Problem statement - Look through the data below, and copy each line that carries the word "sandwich".

Dataset section Block Start

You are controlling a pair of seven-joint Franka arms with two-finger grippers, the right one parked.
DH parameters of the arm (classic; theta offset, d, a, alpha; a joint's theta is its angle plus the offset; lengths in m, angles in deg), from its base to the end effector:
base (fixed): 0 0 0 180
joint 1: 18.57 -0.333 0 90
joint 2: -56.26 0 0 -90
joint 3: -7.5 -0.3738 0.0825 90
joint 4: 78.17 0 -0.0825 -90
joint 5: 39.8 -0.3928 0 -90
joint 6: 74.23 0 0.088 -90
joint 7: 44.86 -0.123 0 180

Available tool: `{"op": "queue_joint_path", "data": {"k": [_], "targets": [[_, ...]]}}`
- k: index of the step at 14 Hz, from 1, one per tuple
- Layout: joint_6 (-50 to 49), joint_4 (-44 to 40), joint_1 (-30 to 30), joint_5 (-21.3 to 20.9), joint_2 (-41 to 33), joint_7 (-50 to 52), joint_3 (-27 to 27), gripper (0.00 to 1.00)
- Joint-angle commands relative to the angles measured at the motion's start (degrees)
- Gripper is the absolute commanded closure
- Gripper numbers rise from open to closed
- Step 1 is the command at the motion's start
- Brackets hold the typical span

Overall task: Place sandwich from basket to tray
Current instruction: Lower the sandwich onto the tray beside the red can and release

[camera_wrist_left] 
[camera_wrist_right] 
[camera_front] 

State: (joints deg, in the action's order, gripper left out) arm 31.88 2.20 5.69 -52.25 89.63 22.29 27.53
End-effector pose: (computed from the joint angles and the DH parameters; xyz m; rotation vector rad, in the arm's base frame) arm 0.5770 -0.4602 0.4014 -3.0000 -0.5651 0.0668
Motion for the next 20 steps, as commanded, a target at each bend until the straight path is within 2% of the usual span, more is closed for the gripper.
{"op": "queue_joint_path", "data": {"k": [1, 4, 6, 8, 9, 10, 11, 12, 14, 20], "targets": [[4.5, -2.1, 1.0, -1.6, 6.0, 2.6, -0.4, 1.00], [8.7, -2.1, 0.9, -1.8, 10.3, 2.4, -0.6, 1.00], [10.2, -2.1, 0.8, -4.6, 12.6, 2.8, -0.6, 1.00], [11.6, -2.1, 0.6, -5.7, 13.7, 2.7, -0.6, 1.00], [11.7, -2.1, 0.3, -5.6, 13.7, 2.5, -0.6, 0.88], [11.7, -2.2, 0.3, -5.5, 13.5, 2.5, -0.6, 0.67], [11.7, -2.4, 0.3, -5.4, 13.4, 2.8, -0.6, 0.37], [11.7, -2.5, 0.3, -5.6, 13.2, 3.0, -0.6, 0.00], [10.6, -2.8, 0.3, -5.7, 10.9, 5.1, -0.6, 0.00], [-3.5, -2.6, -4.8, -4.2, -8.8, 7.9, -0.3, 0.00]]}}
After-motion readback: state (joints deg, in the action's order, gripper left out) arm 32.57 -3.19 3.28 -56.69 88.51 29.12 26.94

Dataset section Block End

Result of this exercise -
Overall task: Place sandwich from basket to tray
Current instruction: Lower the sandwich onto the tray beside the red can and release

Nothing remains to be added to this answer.